■ About this task ■
Only the lines from the beginning of the data below through the line that contains "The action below" should be repeated, exactly as written.

┌─ Data to examine

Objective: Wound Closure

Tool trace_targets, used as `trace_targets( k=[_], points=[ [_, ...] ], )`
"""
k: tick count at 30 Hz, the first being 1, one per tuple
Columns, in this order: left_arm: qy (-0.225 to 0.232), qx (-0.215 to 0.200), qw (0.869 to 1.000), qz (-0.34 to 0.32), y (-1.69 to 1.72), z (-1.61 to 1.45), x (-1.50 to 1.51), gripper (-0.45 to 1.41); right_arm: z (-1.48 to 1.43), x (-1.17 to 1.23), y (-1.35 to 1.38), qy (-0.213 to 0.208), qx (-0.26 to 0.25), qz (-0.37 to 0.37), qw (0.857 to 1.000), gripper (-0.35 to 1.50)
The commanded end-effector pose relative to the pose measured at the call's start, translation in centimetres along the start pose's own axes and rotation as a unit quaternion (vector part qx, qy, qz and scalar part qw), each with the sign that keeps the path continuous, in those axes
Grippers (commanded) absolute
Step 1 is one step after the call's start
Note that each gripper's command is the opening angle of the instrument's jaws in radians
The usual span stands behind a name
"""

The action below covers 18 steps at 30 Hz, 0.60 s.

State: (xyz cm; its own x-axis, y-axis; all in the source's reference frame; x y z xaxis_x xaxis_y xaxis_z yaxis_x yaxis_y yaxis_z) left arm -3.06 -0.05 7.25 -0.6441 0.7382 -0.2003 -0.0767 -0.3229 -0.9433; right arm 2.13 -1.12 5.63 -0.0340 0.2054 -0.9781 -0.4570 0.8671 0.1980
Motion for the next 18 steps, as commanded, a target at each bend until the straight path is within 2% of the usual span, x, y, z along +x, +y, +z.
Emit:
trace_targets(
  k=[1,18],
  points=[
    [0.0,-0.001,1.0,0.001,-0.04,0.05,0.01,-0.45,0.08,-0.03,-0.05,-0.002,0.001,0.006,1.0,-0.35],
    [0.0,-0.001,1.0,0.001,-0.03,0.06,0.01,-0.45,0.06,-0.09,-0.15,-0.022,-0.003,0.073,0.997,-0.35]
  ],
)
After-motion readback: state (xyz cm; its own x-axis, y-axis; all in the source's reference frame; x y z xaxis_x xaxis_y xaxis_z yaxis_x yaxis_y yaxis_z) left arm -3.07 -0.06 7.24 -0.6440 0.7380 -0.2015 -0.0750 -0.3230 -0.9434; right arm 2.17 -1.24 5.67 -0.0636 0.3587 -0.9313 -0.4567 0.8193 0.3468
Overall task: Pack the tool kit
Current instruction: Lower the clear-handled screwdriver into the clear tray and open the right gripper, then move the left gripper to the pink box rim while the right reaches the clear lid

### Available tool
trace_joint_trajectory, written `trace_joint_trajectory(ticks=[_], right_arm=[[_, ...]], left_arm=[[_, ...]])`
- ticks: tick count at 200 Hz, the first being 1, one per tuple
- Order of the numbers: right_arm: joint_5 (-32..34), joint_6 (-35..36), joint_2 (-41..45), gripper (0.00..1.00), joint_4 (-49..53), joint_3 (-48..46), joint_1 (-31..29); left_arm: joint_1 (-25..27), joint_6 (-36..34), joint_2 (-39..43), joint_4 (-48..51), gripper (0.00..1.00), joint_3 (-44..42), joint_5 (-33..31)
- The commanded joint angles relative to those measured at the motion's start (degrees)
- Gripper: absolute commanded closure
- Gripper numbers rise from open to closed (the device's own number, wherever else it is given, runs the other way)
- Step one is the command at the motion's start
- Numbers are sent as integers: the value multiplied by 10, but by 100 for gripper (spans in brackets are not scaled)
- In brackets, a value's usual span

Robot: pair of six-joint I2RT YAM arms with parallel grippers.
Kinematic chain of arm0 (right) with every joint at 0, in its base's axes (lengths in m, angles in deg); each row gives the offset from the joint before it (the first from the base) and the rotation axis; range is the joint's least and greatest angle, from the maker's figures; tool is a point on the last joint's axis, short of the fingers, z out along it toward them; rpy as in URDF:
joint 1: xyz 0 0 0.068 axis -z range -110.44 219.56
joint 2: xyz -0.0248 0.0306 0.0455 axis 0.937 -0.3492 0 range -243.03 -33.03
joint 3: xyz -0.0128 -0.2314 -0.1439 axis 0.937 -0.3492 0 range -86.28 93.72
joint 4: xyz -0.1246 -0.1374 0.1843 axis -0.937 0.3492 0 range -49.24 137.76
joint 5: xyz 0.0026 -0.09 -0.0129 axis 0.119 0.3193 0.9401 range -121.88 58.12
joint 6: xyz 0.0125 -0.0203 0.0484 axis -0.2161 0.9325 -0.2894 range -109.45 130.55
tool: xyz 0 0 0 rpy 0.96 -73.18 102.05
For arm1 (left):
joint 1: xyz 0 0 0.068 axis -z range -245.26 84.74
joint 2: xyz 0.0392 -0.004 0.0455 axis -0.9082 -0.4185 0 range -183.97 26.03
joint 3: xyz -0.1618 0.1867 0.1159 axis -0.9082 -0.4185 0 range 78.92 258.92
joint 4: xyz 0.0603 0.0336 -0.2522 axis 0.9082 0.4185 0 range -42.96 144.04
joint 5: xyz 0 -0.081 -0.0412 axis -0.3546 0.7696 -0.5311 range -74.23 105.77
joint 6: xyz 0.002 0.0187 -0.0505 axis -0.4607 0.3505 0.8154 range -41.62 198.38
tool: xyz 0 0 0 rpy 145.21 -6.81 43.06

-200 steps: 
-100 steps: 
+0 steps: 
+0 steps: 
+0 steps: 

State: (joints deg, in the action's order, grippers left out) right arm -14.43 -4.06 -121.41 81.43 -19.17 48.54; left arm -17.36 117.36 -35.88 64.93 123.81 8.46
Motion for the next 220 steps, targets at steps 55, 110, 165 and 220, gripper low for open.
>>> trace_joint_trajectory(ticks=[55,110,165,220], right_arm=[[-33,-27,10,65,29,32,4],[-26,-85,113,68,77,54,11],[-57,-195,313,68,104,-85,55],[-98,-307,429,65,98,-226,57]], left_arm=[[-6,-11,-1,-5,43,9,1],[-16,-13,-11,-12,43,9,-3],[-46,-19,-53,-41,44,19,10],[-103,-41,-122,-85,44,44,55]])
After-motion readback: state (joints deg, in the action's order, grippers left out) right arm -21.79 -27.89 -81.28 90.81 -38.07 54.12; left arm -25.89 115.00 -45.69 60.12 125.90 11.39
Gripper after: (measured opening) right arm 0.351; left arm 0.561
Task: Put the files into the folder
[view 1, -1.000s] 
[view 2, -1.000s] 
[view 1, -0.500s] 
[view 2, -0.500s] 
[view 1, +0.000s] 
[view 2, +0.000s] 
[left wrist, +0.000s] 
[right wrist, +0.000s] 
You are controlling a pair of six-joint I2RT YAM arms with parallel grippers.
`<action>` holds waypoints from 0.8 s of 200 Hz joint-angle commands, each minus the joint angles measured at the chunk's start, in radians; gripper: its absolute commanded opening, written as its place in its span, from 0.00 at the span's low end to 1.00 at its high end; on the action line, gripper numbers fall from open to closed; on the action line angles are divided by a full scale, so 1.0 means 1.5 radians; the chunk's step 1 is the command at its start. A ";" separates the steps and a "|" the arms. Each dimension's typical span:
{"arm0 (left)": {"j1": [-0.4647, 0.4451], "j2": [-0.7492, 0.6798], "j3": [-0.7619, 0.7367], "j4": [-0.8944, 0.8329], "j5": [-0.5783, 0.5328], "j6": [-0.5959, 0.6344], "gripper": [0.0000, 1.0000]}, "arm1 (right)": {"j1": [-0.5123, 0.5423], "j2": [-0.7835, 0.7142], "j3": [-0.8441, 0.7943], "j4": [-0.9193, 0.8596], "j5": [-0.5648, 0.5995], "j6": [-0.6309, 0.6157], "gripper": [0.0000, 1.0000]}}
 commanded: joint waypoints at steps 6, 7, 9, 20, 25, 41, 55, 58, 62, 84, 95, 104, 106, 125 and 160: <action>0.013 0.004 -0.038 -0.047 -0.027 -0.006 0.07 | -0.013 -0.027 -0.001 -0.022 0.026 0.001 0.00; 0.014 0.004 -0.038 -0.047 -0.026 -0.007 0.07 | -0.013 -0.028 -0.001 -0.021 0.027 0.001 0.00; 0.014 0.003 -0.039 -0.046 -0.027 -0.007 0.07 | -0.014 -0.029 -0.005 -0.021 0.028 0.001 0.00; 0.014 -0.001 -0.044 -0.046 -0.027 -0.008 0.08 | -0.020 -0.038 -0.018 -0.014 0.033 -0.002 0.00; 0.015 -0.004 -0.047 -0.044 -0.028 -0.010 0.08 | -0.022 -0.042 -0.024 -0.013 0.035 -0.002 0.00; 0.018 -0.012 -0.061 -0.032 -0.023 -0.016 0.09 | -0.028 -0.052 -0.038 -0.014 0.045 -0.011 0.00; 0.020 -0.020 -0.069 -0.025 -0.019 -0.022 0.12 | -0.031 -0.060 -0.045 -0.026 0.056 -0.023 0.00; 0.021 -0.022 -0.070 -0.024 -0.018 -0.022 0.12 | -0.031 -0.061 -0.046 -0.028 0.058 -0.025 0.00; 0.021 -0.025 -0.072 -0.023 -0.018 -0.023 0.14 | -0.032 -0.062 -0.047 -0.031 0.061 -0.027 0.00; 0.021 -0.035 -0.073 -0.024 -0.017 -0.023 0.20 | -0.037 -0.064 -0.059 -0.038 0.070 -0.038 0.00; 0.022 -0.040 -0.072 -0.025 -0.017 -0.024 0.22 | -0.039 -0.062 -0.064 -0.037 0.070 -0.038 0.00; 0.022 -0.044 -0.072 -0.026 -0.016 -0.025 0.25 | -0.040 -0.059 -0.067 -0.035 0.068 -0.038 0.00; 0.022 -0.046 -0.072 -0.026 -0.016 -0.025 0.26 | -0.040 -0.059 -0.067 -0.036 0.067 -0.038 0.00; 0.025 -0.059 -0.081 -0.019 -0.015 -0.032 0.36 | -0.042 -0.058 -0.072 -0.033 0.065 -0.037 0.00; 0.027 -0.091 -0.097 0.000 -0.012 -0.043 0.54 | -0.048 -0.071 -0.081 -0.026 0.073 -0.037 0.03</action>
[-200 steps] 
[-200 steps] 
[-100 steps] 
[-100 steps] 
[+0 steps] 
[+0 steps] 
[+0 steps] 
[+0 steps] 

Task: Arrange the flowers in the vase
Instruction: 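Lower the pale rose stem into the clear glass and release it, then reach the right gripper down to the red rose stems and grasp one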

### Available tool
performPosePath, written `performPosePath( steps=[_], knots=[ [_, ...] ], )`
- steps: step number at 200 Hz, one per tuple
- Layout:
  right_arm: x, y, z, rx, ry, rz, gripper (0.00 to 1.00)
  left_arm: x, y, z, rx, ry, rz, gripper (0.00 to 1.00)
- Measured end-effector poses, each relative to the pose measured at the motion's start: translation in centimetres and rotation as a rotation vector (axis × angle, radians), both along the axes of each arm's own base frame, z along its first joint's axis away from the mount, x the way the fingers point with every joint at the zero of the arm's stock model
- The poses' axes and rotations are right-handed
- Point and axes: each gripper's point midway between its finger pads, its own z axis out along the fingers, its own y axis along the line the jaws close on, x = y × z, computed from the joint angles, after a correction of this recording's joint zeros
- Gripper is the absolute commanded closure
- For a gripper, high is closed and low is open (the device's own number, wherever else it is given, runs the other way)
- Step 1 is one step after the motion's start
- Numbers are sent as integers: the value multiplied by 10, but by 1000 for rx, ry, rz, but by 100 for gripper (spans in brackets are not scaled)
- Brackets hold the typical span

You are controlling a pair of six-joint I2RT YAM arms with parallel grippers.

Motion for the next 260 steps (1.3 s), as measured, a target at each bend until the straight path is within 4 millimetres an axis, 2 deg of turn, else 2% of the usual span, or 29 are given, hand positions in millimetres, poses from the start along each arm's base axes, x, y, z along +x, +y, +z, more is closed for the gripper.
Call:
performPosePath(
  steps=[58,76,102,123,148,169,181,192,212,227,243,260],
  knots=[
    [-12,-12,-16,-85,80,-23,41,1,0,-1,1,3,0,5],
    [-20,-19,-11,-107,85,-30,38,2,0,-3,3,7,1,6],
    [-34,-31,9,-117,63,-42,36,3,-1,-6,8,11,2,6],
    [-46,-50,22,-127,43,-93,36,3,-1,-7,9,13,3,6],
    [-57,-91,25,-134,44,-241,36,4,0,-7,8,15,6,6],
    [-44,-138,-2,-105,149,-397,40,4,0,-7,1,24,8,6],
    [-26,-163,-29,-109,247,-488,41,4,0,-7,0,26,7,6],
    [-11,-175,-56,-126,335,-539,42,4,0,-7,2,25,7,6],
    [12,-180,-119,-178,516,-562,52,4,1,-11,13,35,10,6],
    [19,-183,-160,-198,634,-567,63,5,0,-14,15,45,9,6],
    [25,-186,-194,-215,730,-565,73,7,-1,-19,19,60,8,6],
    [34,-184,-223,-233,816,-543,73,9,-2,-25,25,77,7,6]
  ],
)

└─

■ Answer space ■
Objective: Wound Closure

Tool trace_targets, used as `trace_targets( k=[_], points=[ [_, ...] ], )`
"""
k: tick count at 30 Hz, the first being 1, one per tuple
Columns, in this order: left_arm: qy (-0.225 to 0.232), qx (-0.215 to 0.200), qw (0.869 to 1.000), qz (-0.34 to 0.32), y (-1.69 to 1.72), z (-1.61 to 1.45), x (-1.50 to 1.51), gripper (-0.45 to 1.41); right_arm: z (-1.48 to 1.43), x (-1.17 to 1.23), y (-1.35 to 1.38), qy (-0.213 to 0.208), qx (-0.26 to 0.25), qz (-0.37 to 0.37), qw (0.857 to 1.000), gripper (-0.35 to 1.50)
The commanded end-effector pose relative to the pose measured at the call's start, translation in centimetres along the start pose's own axes and rotation as a unit quaternion (vector part qx, qy, qz and scalar part qw), each with the sign that keeps the path continuous, in those axes
Grippers (commanded) absolute
Step 1 is one step after the call's start
Note that each gripper's command is the opening angle of the instrument's jaws in radians
The usual span stands behind a name
"""

The action below covers 18 steps at 30 Hz, 0.60 s.

What has been written completes the answer.